**Requirement**
Your task is to return the data below, word for word.

**Data section**
*** Begin section ***

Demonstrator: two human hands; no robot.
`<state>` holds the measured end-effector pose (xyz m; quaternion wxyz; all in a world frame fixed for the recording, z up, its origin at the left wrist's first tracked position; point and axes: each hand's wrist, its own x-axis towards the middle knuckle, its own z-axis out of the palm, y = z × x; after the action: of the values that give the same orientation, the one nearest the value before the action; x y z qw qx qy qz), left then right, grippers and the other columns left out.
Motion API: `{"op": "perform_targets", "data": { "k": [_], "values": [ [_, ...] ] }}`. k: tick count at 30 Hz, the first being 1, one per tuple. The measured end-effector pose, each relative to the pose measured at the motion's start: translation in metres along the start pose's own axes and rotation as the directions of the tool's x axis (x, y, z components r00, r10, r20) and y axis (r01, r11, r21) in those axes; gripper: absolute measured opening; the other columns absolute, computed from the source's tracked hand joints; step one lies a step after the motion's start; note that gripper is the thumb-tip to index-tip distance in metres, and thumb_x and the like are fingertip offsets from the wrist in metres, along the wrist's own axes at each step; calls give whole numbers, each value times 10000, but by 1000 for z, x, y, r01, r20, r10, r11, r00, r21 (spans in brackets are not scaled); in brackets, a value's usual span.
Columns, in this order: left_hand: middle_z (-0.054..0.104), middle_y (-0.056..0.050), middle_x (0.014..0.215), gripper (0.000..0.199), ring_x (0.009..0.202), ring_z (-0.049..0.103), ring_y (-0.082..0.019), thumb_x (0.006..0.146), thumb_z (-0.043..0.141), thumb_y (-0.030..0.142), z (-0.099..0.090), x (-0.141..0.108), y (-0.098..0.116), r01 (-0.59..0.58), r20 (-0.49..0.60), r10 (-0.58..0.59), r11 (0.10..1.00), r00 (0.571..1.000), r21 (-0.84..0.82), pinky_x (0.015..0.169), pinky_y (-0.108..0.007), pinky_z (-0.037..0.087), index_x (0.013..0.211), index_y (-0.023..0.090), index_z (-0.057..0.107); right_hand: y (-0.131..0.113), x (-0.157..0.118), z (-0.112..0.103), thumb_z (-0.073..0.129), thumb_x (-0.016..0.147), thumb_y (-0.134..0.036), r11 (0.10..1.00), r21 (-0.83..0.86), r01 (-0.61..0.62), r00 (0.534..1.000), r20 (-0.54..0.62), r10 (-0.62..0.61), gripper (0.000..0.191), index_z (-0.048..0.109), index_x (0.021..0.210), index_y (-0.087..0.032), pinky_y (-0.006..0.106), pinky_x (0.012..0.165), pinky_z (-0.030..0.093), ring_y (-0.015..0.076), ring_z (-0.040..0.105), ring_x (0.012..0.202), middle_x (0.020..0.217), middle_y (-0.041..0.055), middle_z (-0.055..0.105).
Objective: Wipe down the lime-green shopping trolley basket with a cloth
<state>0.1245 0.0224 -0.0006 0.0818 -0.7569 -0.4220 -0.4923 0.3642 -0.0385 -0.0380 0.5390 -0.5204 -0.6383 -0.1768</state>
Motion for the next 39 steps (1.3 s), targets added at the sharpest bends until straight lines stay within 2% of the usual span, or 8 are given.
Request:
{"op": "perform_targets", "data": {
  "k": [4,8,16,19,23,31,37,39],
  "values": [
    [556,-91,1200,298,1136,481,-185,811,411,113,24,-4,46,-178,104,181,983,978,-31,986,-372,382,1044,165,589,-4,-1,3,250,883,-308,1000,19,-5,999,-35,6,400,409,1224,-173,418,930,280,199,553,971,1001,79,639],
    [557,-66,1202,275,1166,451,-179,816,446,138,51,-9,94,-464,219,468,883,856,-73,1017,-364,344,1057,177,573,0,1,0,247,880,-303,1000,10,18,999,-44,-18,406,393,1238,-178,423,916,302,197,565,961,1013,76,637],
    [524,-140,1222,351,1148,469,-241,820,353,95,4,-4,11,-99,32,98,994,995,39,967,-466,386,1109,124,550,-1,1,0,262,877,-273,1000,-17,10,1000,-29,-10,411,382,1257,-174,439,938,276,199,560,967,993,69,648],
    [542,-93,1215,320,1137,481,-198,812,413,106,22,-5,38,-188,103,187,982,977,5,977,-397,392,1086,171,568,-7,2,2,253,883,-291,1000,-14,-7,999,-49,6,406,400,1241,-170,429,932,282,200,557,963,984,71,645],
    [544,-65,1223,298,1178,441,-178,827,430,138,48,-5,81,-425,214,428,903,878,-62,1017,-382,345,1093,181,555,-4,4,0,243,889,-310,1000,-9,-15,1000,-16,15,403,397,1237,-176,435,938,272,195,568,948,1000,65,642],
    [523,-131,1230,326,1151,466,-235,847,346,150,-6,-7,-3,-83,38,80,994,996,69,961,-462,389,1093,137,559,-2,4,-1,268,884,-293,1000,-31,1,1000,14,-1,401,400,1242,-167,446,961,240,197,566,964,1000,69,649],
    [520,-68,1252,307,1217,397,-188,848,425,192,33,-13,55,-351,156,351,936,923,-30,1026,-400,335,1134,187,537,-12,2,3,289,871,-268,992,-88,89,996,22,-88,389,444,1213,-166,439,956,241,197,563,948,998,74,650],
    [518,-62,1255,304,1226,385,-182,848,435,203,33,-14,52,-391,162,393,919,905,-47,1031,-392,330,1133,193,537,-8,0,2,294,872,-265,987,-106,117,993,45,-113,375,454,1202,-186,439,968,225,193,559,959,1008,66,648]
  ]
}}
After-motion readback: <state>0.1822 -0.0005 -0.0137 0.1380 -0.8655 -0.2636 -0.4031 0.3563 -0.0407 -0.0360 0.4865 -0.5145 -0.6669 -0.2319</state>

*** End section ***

**Problem solution**
Demonstrator: two human hands; no robot.
`<state>` holds the measured end-effector pose (xyz m; quaternion wxyz; all in a world frame fixed for the recording, z up, its origin at the left wrist's first tracked position; point and axes: each hand's wrist, its own x-axis towards the middle knuckle, its own z-axis out of the palm, y = z × x; after the action: of the values that give the same orientation, the one nearest the value before the action; x y z qw qx qy qz), left then right, grippers and the other columns left out.
Motion API: `{"op": "perform_targets", "data": { "k": [_], "values": [ [_, ...] ] }}`. k: tick count at 30 Hz, the first being 1, one per tuple. The measured end-effector pose, each relative to the pose measured at the motion's start: translation in metres along the start pose's own axes and rotation as the directions of the tool's x axis (x, y, z components r00, r10, r20) and y axis (r01, r11, r21) in those axes; gripper: absolute measured opening; the other columns absolute, computed from the source's tracked hand joints; step one lies a step after the motion's start; note that gripper is the thumb-tip to index-tip distance in metres, and thumb_x and the like are fingertip offsets from the wrist in metres, along the wrist's own axes at each step; calls give whole numbers, each value times 10000, but by 1000 for z, x, y, r01, r20, r10, r11, r00, r21 (spans in brackets are not scaled); in brackets, a value's usual span.
Columns, in this order: left_hand: middle_z (-0.054..0.104), middle_y (-0.056..0.050), middle_x (0.014..0.215), gripper (0.000..0.199), ring_x (0.009..0.202), ring_z (-0.049..0.103), ring_y (-0.082..0.019), thumb_x (0.006..0.146), thumb_z (-0.043..0.141), thumb_y (-0.030..0.142), z (-0.099..0.090), x (-0.141..0.108), y (-0.098..0.116), r01 (-0.59..0.58), r20 (-0.49..0.60), r10 (-0.58..0.59), r11 (0.10..1.00), r00 (0.571..1.000), r21 (-0.84..0.82), pinky_x (0.015..0.169), pinky_y (-0.108..0.007), pinky_z (-0.037..0.087), index_x (0.013..0.211), index_y (-0.023..0.090), index_z (-0.057..0.107); right_hand: y (-0.131..0.113), x (-0.157..0.118), z (-0.112..0.103), thumb_z (-0.073..0.129), thumb_x (-0.016..0.147), thumb_y (-0.134..0.036), r11 (0.10..1.00), r21 (-0.83..0.86), r01 (-0.61..0.62), r00 (0.534..1.000), r20 (-0.54..0.62), r10 (-0.62..0.61), gripper (0.000..0.191), index_z (-0.048..0.109), index_x (0.021..0.210), index_y (-0.087..0.032), pinky_y (-0.006..0.106), pinky_x (0.012..0.165), pinky_z (-0.030..0.093), ring_y (-0.015..0.076), ring_z (-0.040..0.105), ring_x (0.012..0.202), middle_x (0.020..0.217), middle_y (-0.041..0.055), middle_z (-0.055..0.105).
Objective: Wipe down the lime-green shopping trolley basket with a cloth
<state>0.1245 0.0224 -0.0006 0.0818 -0.7569 -0.4220 -0.4923 0.3642 -0.0385 -0.0380 0.5390 -0.5204 -0.6383 -0.1768</state>
Motion for the next 39 steps (1.3 s), targets added at the sharpest bends until straight lines stay within 2% of the usual span, or 8 are given.
Request:
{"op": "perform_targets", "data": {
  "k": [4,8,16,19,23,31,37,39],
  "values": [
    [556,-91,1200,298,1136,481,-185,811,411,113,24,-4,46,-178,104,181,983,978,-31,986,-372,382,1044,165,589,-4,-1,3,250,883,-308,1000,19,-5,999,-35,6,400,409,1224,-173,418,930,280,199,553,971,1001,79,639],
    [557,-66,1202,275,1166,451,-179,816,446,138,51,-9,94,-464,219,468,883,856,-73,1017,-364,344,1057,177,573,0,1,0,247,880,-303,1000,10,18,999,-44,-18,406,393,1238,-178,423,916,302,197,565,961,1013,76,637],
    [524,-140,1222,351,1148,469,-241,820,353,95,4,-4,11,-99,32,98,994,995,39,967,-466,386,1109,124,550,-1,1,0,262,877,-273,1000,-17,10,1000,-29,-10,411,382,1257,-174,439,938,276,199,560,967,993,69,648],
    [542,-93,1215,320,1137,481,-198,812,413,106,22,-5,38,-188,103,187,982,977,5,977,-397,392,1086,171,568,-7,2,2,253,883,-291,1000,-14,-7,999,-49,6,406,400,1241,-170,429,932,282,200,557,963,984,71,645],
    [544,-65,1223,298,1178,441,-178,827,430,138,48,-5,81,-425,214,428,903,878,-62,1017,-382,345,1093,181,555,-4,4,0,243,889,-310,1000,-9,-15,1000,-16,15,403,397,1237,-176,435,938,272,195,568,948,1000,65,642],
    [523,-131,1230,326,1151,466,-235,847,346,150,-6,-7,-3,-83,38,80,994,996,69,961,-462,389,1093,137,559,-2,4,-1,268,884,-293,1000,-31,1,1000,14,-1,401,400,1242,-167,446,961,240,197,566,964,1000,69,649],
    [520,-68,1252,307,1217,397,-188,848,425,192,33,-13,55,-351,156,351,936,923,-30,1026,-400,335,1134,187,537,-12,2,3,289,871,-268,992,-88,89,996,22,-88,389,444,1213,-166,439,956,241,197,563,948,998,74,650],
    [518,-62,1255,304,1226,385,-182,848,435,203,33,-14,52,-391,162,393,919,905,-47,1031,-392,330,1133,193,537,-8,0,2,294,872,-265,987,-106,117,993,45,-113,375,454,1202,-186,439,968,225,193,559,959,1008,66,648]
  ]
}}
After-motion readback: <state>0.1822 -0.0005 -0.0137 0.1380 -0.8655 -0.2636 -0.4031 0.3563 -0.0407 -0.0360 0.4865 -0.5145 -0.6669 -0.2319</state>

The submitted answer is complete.